THE Ledbury councillor who won a judicial review against the town council, after sanctions were imposed on her, says two official bodies, now raising concerns with the Government, are "misinterpreting" the court judgement.

Cllr Liz Harvey was accused of bullying staff, an accusation she strongly denied, and the court ruled that sanctions had been extended unfairly by the town council, without her being given a fair chance to defend herself.

The court also ruled that a Herefordshire Council Code of Conduct investigation, which cleared Cllr Harvey of wrongdoing, should have been taken into consideration by the town council, before it imposed sanctions.

But now the National Association of Local Councils (NALC) and the Society of Local Councils (SLCC) have written to the Ministry of Housing, Communities and Local Government, the Committee on Standards in Public Life and the Local Government Association to highlight their "concerns about a recent legal judgement".

Both NALC and the SLCC believe the judgement will make it more difficult for town councils to resolve disputes between councillors and their employees, because county councils will now, generally, be called upon to settle disputes and town council grievance procedures have effectively been superseded.

A statement from the body says: "This decision confines most complaints about councillors to the code of conduct process. Employees will now generally not be able to use their councils' grievance procedures if the subject of their grievance is a complaint about a councillor.

"It is also likely that matters which previously would have been dealt with within a council will take substantively longer when dealt with by a principal authority. This decision will impact on the corporate well-being of councils, and NALC and SLCC have therefore called for urgent talks to try and find a sensible way forward to ensure quick and fair resolution of disputes."

But Cllr Liz Harvey accused NALC and the SLCC of misinterpreting facts.

She said: "It appears that both NALC and the SLCC have chosen to ‘misinterpret’ what appears to now be being called ‘The Ledbury Judgement’.

"If members of staff wish to raise a grievance against their employer – that has always been able to be done, and still can be. What cannot happen is for either a member of staff or a council to seek to use the grievance process to formally determine a complaint made against a councillor."
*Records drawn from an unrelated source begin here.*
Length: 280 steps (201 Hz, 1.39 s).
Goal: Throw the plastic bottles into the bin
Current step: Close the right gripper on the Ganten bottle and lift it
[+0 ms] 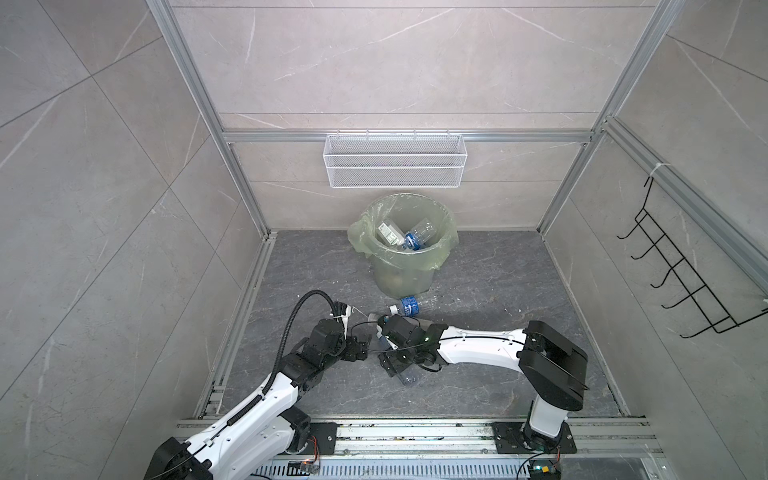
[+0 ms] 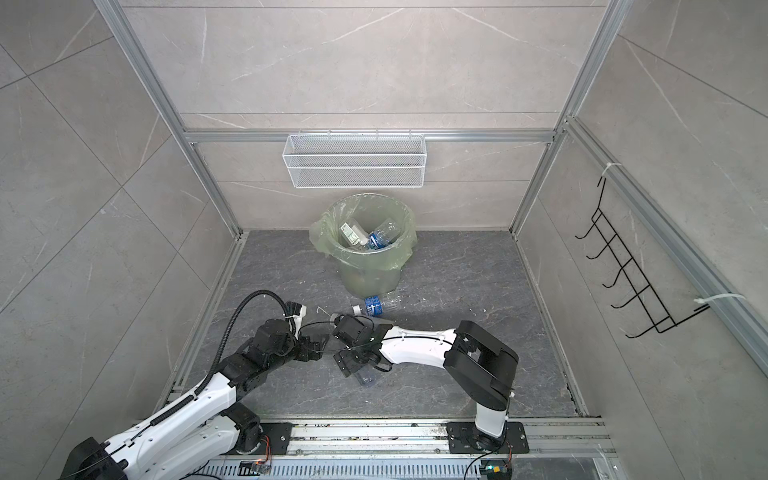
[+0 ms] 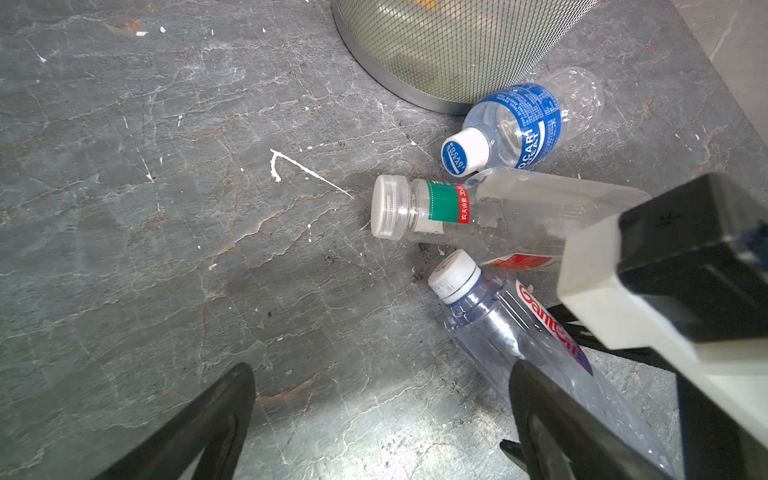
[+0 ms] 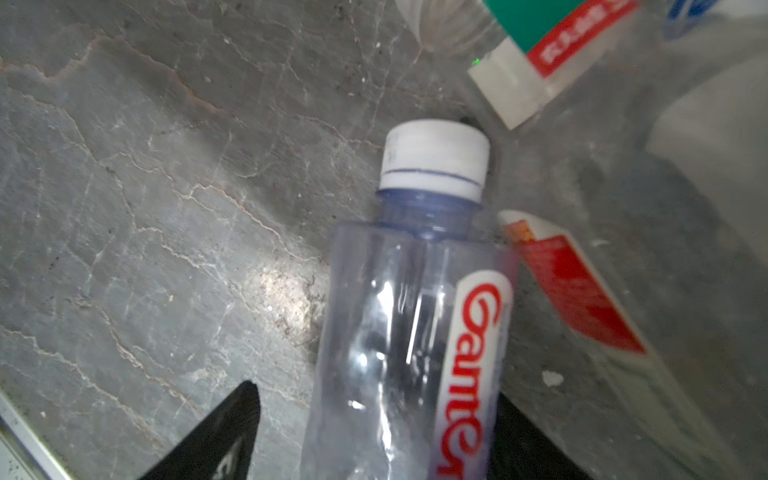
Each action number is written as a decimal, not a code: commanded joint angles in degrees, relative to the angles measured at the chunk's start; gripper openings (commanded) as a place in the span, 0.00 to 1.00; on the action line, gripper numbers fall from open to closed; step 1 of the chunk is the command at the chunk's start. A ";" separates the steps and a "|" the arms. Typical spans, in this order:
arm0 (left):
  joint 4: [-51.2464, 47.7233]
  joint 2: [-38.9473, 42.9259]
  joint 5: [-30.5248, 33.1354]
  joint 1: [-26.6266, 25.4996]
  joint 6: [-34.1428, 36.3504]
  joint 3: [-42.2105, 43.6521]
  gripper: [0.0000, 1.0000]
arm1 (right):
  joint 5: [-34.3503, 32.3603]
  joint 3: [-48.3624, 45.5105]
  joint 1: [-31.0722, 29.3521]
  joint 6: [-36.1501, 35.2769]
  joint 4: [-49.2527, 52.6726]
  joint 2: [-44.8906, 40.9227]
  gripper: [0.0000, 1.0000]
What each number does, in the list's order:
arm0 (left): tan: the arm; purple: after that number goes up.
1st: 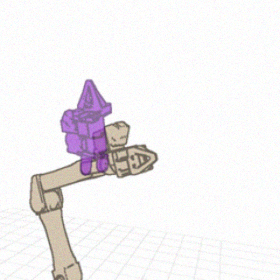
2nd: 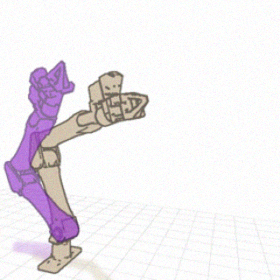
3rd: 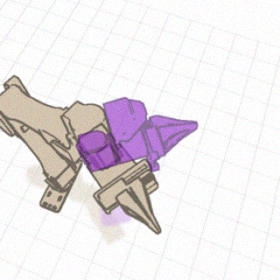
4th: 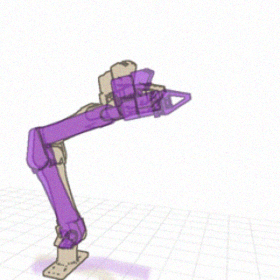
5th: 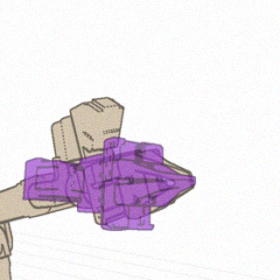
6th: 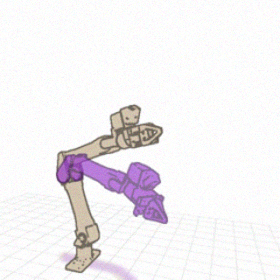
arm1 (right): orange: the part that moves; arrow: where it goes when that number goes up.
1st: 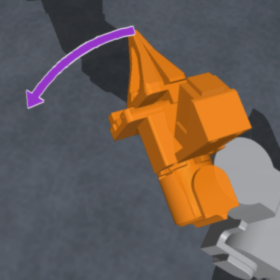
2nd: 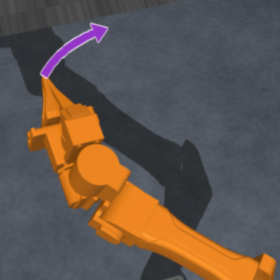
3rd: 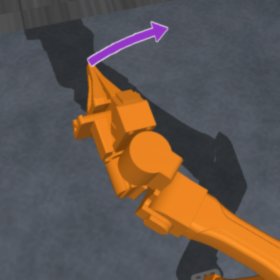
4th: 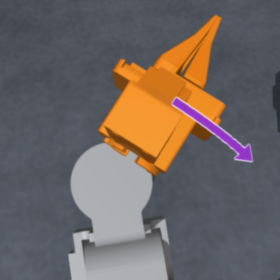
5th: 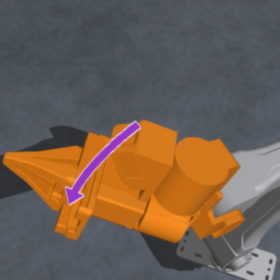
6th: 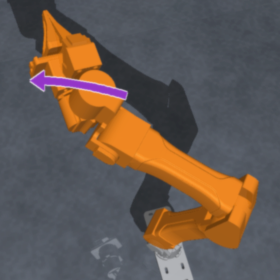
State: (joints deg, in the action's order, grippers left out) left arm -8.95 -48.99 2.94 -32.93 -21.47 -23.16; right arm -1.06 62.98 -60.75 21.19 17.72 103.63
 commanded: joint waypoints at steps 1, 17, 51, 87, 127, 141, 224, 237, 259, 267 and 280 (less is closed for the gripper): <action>1.66 0.74 0.67 -0.18 -0.28 0.04 0.97 | -0.32 1.02 -0.55 -0.12 0.18 0.68 0.80; 1.73 0.55 0.54 -0.21 -0.28 0.00 0.97 | -0.35 0.50 -0.59 0.07 -0.18 0.68 0.79; 1.67 0.42 0.51 -0.20 -0.31 -0.05 0.96 | -0.73 -0.27 -1.01 0.32 -0.56 0.55 0.74; 1.68 0.38 0.33 -0.20 -0.32 -0.05 0.96 | -1.27 -0.75 -1.32 0.50 -0.61 0.23 0.70; 1.74 0.29 0.56 -0.19 -0.41 0.00 0.96 | -2.15 -1.28 -1.54 0.77 -0.63 -0.27 0.62; 1.74 0.16 0.51 -0.18 -0.41 -0.06 0.96 | -2.28 -1.50 -1.56 0.87 -0.66 -0.43 0.60; 1.92 0.39 -0.21 -0.20 -0.10 0.06 0.96 | -11.85 -14.40 -2.47 1.81 -8.19 -17.69 0.51; 1.95 0.47 -0.22 -0.19 -0.15 0.04 0.96 | -13.25 -16.19 -2.46 2.05 -8.56 -20.64 0.50; 2.08 0.49 -0.43 -0.21 -0.13 0.13 0.96 | -15.78 -18.21 -2.52 2.41 -8.19 -24.67 0.49; 2.06 0.54 -0.54 -0.21 -0.13 0.21 0.96 | -16.68 -18.85 -2.51 2.69 -7.82 -25.91 0.49; 2.15 0.47 -0.65 -0.16 -0.05 0.22 0.95 | -17.96 -19.93 -2.53 3.16 -7.48 -27.86 0.49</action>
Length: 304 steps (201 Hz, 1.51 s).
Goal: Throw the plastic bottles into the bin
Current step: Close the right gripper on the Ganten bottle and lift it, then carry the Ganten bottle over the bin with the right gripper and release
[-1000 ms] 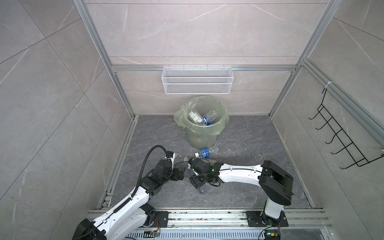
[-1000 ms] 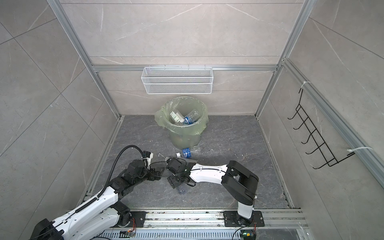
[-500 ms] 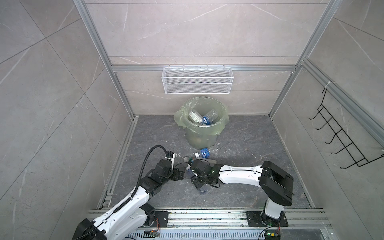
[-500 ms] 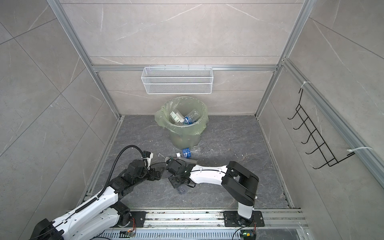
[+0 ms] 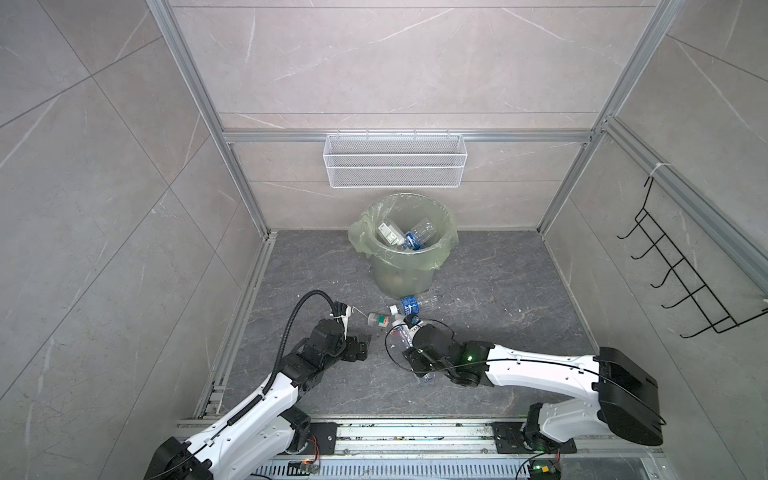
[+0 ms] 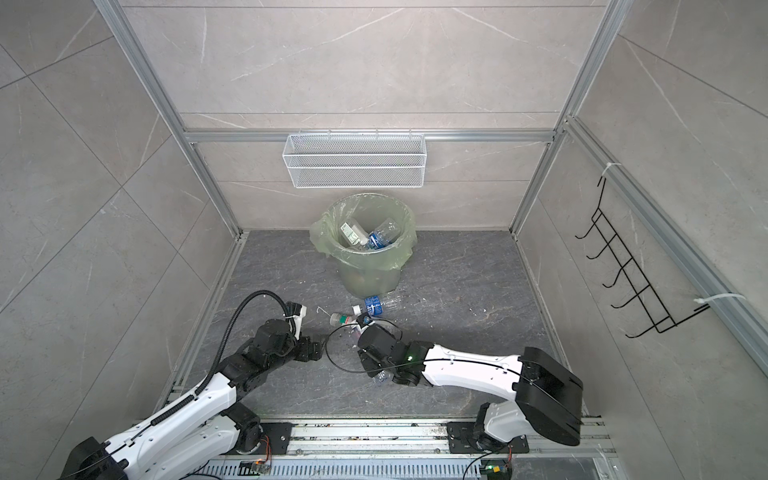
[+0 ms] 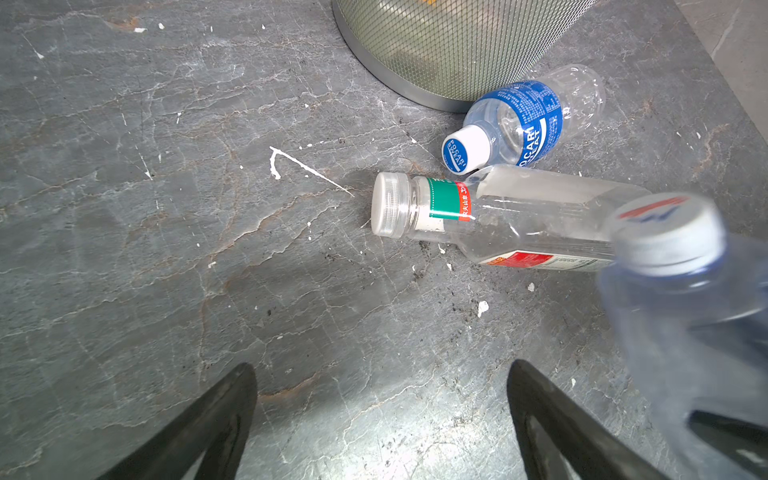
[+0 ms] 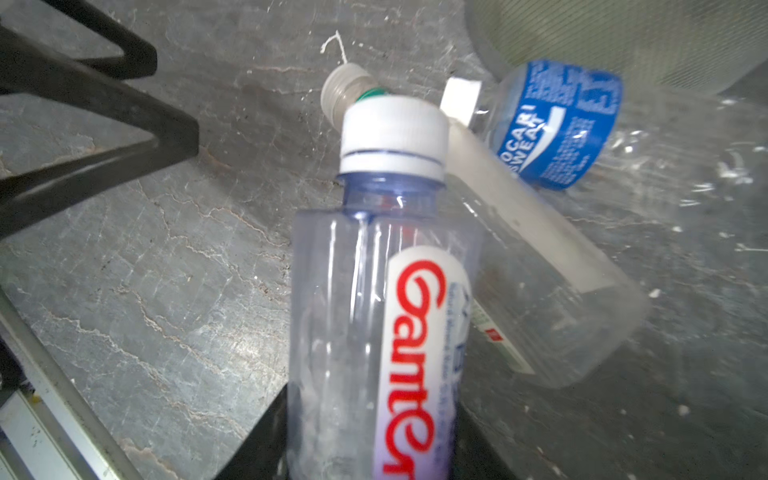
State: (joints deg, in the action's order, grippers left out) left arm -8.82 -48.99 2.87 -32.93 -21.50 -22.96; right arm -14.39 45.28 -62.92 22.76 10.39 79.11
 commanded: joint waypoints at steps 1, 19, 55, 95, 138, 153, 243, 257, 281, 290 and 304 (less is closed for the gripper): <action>1.99 0.47 -0.59 -0.14 -0.08 0.02 0.95 | -4.70 -2.31 -0.37 1.63 -0.13 -3.52 0.49; 2.05 0.42 -0.64 -0.21 -0.12 0.02 0.95 | -6.02 -3.49 -0.42 2.42 0.84 -6.36 0.48; 2.11 -0.23 -0.98 -0.21 -0.11 -0.18 0.95 | -8.56 -5.61 -0.37 3.99 2.71 -12.98 0.48; 2.22 -0.22 -1.05 -0.20 -0.11 -0.14 0.95 | -12.51 -5.34 -0.37 3.99 5.86 -20.94 0.48; 2.22 -0.11 -1.12 -0.21 -0.12 -0.09 0.95 | -18.10 2.46 -0.26 3.89 10.61 -23.42 0.47; 2.30 0.09 -1.03 -0.21 -0.12 -0.07 0.94 | -19.61 8.99 -0.08 2.69 13.13 -20.73 0.48; 2.40 1.17 -0.85 -0.20 -0.04 0.46 0.95 | -8.69 84.75 21.60 -6.51 28.92 27.40 0.94; 2.03 1.60 -0.72 -0.20 -0.05 0.55 0.95 | -12.30 98.57 23.12 -5.49 35.81 35.10 0.99; 1.94 3.52 0.02 -0.17 -0.33 1.43 0.95 | -13.38 111.04 23.45 -4.32 43.34 39.45 0.99; 2.06 4.02 0.13 -0.12 -0.39 1.62 0.95 | -13.04 109.26 23.31 -4.31 43.00 37.86 0.99; 2.22 4.22 0.09 -0.19 -0.28 1.69 0.95 | -12.40 99.04 22.94 -4.97 38.00 31.74 0.99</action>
Cllr Harvey added: "If a parish council chooses, it can use a grievance process as the means by which to informally investigate a staff member’s complaint against a councillor. What it cannot do is use it to formally investigate a councillor’s behaviour and then to set sanctions against that councillor. That’s where Ledbury went wrong.

"Sanctions can only be implemented when they have been recommended by the Monitoring Officer of the senior authority, following the upholding of a complaint which has been formally investigated by that authority."

Cllr Harvey said: "I do hope NALC and SLCC are not trying to re-muddy the waters on this subject, in an effort to avoid taking responsibility for the incorrect advice they and the Herefordshire Association of Local Council provided to Ledbury Town Council during councillors’ mishandling of the staff complaints. That would be most unfortunate."

In 2015, the then town clerk complained that she had been subjected to bullying by Cllr Harvey. The deputy town clerk made similar claims, but Councillor Harvey refuted the accusations.

Following a grievance process, however, the town council in May 2016 upheld the complaints against Cllr Harvey.

But a separate Code of Conduct investigation, carried out by Herefordshire Council, ruled that Cllr Harvey had not been in breach of the Code: which governs how councillors must treat others, and which specifically mentions bullying as one example of a Code of Conduct breach.

The judge at the judicial review, Justice Cockerill said that Ledbury Town Council should have taken this ruling into consideration.